-- Given data --

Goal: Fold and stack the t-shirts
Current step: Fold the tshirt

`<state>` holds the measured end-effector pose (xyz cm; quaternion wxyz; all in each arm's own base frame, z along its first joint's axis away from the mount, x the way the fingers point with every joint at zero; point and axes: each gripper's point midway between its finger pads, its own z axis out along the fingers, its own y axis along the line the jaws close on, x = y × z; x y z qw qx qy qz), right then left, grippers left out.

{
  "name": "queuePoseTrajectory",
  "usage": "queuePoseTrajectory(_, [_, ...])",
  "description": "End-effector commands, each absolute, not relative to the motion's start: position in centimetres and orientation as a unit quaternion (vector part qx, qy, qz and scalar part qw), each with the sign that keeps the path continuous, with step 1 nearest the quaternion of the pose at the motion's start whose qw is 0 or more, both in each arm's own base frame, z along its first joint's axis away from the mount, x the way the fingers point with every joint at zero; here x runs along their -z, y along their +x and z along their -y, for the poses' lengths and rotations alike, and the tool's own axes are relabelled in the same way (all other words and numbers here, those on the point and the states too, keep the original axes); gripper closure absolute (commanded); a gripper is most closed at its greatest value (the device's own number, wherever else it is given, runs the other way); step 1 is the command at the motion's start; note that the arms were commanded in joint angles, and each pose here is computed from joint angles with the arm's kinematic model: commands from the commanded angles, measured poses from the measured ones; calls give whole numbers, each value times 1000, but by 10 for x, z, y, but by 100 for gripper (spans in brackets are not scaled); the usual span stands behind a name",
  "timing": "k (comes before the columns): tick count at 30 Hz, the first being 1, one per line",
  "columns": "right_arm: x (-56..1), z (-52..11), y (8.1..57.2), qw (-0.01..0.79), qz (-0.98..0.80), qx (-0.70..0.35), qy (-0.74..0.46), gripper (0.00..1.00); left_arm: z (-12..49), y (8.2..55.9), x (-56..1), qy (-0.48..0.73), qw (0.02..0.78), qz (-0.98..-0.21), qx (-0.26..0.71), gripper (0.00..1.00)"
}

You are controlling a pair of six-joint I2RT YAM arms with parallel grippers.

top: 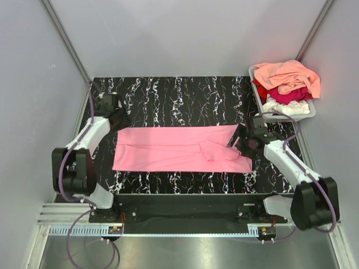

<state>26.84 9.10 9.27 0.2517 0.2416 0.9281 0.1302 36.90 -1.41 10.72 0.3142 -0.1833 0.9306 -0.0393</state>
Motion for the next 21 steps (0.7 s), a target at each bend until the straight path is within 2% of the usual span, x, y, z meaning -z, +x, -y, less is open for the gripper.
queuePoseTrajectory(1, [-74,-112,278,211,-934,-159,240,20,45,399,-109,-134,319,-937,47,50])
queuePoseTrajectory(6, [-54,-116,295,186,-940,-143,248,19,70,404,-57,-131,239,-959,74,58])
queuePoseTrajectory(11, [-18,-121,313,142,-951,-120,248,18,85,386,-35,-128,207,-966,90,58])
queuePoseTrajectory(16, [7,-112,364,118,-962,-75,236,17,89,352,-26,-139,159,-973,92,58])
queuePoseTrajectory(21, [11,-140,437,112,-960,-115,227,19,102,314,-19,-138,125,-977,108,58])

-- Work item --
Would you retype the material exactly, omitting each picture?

-- Result --
Goal: Fold and stack the t-shirts
Current step: Fold the tshirt

`<state>` holds the measured end-effector pose (xyz cm; quaternion wxyz; all in each arm's own base frame, z along its first joint's axis away from the mount, x the way the fingers point with every joint at zero; point and axes: each gripper's point midway between its finger pads, its own z axis out along the fingers, its own y axis along the line the jaws close on, x = y × z; x y z qw qx qy qz), right then left, grippers left out.

{
  "name": "queuePoseTrajectory",
  "usage": "queuePoseTrajectory(_, [_, ...])",
  "description": "End-effector commands, each absolute, not relative to the motion's start: position in centimetres and orientation as a unit quaternion (vector part qx, qy, qz and scalar part qw), each with the sign that keeps the path continuous, with step 1 nearest the quaternion of the pose at the motion's start whose qw is 0 or more, both in each arm's own base frame, z along its first joint's axis away from the mount, x the way the fingers point with every joint at zero; here x runs along their -z, y along their +x and z along their -y, for the poses' lengths and rotations alike, and the tool's own axes are relabelled in the same way (all other words and numbers here, those on the point and the states too, keep the original axes); gripper closure absolute (commanded); a gripper is most closed at its greatest value (the device's own number, wherever else it is given, runs the other way); step 1 is the command at the motion's start; note that the arms were commanded in joint angles, and each pose here is computed from joint angles with the arm's kinematic model: commands from the commanded angles, measured poses from the measured ones; calls give whole numbers, each value times 1000, but by 10 for x, z, y, but by 100 for gripper (spans in brackets are not scaled); the usual span stands behind a name",
  "timing": "k (comes before the columns): tick count at 30 Hz, the first being 1, one per line",
  "columns": "right_arm: x (-56..1), z (-52..11), y (8.1..57.2), qw (-0.01..0.79), qz (-0.98..0.80), qx (-0.70..0.35), qy (-0.74..0.46), gripper (0.00..1.00); left_arm: z (-12..49), y (8.2..55.9), x (-56..1), qy (-0.48..0.73), qw (0.02..0.78), qz (-0.98..-0.21), qx (-0.26..0.71), gripper (0.00..1.00)"
}

You are controlling a pair of six-joint I2RT YAM arms with parallel grippers.

top: 

<state>26.84 9.10 9.27 0.2517 0.2416 0.9281 0.1302 36.90 -1.41 10.72 0.3142 -0.1833 0.9306 -0.0393</state>
Motion for the next 21 steps (0.7 s), a target at each bend until the straight path is within 2% of the usual span, x, y, z meaning -z, +x, -y, less is open for the gripper.
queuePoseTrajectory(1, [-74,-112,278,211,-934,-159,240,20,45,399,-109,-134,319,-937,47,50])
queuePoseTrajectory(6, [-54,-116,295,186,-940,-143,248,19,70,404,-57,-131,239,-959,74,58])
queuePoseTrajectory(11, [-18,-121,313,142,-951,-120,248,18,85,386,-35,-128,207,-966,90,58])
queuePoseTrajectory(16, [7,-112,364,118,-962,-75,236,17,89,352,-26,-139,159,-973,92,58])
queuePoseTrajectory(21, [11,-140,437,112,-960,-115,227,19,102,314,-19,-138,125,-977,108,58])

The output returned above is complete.